The stretch from the line with "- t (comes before" through the line with "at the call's" in the records below: write it out exactly, and nothing else.
▶
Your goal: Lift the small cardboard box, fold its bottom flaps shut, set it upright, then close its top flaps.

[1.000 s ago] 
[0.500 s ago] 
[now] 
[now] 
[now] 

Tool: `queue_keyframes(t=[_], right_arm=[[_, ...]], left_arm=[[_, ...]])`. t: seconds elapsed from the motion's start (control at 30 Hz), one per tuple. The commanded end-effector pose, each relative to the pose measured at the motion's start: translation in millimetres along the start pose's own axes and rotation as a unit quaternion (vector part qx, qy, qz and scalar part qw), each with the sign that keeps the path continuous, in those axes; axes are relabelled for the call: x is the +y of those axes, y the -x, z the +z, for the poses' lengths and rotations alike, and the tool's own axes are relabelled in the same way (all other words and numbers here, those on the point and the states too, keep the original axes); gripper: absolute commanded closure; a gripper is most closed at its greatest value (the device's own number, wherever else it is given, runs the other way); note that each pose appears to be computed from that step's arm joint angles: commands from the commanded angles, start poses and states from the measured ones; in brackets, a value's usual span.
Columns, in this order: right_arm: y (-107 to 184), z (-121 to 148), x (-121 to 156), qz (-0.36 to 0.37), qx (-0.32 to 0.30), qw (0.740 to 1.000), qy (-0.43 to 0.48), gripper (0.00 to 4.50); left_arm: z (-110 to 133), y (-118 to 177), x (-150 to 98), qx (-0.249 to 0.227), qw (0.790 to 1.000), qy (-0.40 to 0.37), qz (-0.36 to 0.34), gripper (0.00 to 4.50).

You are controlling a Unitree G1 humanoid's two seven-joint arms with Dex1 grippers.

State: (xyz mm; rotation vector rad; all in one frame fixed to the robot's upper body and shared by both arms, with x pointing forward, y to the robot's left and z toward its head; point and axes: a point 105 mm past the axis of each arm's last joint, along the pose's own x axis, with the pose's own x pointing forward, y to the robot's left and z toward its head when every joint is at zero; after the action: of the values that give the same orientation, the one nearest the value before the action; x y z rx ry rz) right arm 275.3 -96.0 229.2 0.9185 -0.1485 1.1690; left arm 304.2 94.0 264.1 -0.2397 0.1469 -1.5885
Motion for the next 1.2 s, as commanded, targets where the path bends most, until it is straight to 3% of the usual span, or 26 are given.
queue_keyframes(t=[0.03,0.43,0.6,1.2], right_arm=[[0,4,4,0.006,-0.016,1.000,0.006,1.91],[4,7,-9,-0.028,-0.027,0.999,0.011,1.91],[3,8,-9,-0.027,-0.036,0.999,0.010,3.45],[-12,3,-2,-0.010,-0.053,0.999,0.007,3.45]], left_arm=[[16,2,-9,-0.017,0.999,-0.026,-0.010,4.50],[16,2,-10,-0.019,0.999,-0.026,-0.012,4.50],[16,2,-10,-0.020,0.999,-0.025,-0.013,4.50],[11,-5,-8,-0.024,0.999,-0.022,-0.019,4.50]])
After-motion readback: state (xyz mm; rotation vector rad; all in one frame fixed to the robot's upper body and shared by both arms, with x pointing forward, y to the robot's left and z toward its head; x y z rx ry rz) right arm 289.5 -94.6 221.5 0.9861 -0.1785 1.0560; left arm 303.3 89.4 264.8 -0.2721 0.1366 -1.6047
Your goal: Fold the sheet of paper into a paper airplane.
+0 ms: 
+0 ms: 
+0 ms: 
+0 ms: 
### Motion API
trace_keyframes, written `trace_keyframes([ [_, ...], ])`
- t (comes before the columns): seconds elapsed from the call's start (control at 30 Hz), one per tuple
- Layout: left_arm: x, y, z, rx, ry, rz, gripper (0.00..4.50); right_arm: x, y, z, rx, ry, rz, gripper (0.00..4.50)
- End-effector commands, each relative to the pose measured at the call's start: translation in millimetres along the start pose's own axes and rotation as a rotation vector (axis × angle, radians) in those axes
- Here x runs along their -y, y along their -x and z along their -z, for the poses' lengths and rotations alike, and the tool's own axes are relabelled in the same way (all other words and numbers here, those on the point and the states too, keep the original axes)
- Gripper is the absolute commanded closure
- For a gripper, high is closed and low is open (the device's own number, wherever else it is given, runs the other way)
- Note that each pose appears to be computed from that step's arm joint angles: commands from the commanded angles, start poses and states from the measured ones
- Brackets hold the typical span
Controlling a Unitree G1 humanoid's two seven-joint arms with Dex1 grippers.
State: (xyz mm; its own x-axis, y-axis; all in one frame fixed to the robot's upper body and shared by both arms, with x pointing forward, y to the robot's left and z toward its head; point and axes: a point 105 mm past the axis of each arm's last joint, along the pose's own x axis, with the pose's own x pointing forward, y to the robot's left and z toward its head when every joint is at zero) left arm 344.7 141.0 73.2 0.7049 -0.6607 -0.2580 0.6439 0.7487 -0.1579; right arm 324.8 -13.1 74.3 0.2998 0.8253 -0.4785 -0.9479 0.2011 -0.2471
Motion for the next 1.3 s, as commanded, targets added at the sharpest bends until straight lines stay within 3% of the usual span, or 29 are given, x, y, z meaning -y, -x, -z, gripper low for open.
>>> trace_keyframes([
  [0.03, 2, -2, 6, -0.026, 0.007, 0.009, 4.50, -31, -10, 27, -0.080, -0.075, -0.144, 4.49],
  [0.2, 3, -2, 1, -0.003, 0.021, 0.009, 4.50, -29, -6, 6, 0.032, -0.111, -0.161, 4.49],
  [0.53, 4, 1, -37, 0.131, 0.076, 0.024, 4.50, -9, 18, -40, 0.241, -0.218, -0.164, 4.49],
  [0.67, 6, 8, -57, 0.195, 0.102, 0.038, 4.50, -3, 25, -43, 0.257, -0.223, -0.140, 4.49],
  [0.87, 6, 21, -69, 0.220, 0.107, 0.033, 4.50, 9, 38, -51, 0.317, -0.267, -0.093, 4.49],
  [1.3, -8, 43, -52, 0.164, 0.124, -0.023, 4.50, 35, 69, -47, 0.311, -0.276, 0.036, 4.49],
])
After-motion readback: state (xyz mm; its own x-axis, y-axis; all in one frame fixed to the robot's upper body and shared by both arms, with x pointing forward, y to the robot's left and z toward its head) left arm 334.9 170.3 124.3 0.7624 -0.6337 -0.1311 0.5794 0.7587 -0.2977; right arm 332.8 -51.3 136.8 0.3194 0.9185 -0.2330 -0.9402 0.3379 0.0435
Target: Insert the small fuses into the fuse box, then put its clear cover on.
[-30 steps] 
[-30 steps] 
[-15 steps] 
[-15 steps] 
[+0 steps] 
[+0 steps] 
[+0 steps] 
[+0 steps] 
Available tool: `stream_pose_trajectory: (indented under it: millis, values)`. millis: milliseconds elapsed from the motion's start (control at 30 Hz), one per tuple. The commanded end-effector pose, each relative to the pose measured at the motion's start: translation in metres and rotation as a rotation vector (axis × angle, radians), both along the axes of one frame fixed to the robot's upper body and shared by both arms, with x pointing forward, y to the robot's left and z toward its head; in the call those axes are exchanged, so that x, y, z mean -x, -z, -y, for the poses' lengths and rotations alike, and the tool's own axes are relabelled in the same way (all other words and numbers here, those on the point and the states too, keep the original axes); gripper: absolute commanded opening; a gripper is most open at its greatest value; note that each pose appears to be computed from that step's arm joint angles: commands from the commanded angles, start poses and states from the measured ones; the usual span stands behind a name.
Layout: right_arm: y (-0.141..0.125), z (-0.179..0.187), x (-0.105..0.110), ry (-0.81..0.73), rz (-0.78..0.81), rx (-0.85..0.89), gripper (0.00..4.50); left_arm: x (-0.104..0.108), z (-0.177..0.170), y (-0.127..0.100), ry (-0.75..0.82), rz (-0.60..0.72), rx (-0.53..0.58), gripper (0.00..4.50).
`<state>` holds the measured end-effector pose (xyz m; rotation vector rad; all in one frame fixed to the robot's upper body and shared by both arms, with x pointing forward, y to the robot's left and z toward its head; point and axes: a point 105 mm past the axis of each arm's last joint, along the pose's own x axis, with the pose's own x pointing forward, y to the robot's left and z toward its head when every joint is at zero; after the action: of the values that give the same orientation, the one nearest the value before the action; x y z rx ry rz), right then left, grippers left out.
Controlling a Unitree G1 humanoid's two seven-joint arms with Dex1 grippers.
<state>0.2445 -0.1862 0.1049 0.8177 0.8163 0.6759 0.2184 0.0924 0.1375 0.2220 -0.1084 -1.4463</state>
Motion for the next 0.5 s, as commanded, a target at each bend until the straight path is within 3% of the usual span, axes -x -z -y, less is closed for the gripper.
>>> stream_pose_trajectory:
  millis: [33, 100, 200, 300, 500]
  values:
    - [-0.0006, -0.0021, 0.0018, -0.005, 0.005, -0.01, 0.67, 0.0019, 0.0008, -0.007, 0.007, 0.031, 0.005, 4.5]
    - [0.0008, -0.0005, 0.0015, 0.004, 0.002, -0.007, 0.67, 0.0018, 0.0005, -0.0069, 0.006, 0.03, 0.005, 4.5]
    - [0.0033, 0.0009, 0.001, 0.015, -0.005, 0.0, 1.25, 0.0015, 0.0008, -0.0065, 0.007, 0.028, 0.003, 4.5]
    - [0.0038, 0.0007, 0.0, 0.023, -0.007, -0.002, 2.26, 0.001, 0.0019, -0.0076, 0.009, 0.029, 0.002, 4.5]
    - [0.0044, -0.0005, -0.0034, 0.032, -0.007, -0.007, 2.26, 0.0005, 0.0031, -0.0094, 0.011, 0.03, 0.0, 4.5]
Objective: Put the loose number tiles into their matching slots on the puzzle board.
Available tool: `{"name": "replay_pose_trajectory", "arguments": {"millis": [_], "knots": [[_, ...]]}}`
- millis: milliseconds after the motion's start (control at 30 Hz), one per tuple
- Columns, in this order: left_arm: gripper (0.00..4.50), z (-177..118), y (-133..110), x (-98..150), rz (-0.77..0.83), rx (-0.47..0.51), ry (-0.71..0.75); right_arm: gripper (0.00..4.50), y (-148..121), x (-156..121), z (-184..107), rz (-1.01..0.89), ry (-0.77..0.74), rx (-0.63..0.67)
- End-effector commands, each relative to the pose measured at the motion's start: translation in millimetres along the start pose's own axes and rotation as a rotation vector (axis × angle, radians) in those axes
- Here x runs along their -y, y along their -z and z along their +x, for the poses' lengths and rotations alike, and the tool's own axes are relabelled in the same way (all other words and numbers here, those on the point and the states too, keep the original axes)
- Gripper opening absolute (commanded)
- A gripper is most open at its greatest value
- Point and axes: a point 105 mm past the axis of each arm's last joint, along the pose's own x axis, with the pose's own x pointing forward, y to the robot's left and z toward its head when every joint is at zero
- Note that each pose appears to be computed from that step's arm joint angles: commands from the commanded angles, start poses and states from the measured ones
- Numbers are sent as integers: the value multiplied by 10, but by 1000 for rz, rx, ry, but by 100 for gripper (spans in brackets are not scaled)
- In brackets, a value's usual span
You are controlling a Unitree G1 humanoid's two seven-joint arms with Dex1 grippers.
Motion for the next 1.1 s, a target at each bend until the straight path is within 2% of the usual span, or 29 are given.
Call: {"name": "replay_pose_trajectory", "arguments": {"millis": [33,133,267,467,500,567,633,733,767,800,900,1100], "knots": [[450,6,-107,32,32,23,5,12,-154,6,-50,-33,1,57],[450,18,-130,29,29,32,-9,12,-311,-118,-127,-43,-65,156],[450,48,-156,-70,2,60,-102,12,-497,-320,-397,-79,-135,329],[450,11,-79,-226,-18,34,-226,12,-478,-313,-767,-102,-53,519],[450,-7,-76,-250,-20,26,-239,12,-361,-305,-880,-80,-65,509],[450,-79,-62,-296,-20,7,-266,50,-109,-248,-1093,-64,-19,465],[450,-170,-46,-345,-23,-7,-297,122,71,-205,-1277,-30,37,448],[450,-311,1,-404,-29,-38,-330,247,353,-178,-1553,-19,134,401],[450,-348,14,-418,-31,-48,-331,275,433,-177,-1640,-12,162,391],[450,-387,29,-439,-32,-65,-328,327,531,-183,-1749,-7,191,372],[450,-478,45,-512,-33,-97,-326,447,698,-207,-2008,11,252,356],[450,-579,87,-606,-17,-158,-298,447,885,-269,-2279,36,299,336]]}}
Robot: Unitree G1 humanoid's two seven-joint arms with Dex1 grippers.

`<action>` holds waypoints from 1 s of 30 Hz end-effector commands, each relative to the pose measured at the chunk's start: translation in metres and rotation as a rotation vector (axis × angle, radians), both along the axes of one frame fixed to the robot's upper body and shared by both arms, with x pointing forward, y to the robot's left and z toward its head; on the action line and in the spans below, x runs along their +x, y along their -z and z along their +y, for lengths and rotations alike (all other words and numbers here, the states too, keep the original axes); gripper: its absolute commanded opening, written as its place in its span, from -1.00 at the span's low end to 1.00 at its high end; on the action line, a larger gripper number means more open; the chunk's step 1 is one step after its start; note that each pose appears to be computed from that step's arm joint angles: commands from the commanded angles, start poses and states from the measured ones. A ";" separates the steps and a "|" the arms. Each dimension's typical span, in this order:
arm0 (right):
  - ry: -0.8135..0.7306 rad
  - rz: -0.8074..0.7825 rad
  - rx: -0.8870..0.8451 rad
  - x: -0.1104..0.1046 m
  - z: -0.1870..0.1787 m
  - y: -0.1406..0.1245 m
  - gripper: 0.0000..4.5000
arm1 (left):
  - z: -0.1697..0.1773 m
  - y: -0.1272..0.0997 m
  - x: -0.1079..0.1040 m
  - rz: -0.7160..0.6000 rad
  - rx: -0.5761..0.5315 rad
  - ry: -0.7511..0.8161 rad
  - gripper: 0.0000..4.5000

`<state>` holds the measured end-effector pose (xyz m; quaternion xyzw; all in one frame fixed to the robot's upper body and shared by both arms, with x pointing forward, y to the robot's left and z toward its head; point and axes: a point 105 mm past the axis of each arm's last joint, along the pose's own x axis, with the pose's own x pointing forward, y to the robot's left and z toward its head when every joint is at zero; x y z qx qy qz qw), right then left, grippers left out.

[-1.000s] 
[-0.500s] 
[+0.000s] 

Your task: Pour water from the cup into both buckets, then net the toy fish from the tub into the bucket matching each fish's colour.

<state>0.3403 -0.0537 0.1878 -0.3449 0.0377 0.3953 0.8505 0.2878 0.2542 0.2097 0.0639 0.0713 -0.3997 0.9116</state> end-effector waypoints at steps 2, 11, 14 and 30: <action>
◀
### Solution
- t (comes before the columns): seconds elapsed from the call's start (control at 30 Hz), one per tuple
- Layout: left_arm: x, y, z, rx, ry, rz, gripper (0.00..4.50); right_arm: x, y, z, rx, ry, rz, gripper (0.00..4.50)
- End-effector commands, each relative to the pose measured at the call's start: translation in millimetres along the start pose's own axes and rotation as a rotation vector (axis × angle, radians) in those axes

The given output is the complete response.